(What to produce) After locating the line with "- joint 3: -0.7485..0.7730" in the data that follows, return it and every later line exactly, up to and including the line with "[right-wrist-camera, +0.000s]".

(Data segment)
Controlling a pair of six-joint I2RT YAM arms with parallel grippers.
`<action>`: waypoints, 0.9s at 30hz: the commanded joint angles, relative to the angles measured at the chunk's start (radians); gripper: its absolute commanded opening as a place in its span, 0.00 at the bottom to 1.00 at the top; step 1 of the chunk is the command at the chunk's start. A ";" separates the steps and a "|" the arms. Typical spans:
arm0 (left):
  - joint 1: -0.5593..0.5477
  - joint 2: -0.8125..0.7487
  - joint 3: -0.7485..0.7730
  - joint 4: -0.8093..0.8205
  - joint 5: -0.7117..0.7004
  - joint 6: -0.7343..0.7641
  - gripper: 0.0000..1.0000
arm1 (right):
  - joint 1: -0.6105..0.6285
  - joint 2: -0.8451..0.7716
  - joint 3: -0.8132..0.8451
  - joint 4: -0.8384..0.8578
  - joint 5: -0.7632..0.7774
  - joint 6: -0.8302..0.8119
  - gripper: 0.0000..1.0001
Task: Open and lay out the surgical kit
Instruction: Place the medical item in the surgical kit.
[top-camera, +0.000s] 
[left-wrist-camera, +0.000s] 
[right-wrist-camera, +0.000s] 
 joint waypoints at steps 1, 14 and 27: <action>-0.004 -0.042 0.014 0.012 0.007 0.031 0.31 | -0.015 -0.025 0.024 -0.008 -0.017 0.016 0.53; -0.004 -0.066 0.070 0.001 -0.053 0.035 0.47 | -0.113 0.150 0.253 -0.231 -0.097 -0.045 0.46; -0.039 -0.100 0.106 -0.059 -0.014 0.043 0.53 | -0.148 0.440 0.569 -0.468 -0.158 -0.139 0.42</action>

(Task output)
  - joint 3: -0.7485..0.7730
  - joint 4: -0.8093..0.8205
  - joint 5: -0.7117..0.7004
  - joint 6: -0.7343..0.7641
  - gripper: 0.0000..1.0000
arm1 (right):
  - joint 1: -0.6105..0.6285
  - joint 2: -0.8451..0.7716
  - joint 3: -0.8132..0.8451
  - joint 4: -0.8384..0.8578
  - joint 5: -0.7632..0.7774
  - joint 6: -0.8302..0.8119
  - gripper: 0.0000..1.0001
Task: Open and lay out the surgical kit
Instruction: Place the medical item in the surgical kit.
[top-camera, +0.000s] 
[left-wrist-camera, +0.000s] 
[right-wrist-camera, +0.000s] 

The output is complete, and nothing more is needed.